Redirect after login

I’m following the documentation for authentication using mezzio-authentication-session that lives here:
https://docs.mezzio.dev/mezzio-authentication-session/v1/login-handler/

It works to log me in, but it doesn’t appear to properly redirect to the address I was at before the /login redirect

so for example,

  1. I go to mydomain.com/api/test
  2. It creates a session in the SessionMiddleware
  3. I see that the request->uri->path is ‘/api/test’
  4. It calls the AuthenticationMiddleware callable, which fails to authenticate, naturally, returning an unauthorizedResponse.
  5. This causes the a 302 Found response with a Location header of /login. There is no Referer Header
  6. The browser calls /login automatically
  7. It looks for the referer, and doesn’t find one. defaults to ‘/’
  8. It returns the login page to browser
  9. I fill out login form, and POST it
  10. Login succeeds and forwards the request to /

Is it the responsibility of the browser to send a Referer header or is it the responsibility of Mezzio to somehow tell the browser to submit it with the request to the new location?

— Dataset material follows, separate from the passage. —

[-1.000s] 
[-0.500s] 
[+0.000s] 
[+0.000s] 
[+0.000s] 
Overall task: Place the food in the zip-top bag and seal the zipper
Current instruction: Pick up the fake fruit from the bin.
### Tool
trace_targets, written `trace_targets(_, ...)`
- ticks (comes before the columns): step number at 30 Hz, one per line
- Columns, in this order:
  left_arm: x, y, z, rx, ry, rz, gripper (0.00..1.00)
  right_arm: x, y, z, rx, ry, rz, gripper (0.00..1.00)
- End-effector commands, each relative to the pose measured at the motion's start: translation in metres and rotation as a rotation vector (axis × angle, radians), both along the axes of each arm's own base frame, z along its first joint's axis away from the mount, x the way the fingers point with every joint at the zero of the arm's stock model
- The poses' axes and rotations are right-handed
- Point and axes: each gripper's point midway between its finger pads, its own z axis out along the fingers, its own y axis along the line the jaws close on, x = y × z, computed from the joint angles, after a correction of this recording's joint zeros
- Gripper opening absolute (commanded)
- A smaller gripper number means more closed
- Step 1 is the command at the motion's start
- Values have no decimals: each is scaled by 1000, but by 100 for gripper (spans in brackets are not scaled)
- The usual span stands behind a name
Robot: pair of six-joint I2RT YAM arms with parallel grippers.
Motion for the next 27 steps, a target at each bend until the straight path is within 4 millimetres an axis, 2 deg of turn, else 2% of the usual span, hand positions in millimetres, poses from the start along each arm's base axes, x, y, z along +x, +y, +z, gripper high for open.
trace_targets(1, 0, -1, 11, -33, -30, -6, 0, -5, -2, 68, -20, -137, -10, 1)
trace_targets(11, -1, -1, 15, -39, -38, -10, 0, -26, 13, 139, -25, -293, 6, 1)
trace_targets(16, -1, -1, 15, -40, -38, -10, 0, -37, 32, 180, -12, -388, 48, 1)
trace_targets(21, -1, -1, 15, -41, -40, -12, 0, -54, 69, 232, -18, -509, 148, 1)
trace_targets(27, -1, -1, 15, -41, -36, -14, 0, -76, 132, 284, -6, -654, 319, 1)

If it is the responsibility of Mezzio, what am I missing from my code (I’m guessing I have to set the redirect into the session), and where should it go? LoginHandler is where I would expect, but it doesn’t get that far - it fails to authenticate first… but since it is redirecting to the login page, it appears to be behaving as expected. So, I’m not sure changing my pipeline order will help, though I have tried swapping the RouteMiddleware and the callable for the AuthenticationMiddleware, but it didn’t seem to help. Perhaps I should set it in the callable before it calls the AuthenticationMiddleware, but I don’t know. I feel like this should work just from the documentation example, since it specifically calls out the use case:
“Create a handler that will both display and handle a login form, redirecting to the originally requested location once a successful authentication occurs.”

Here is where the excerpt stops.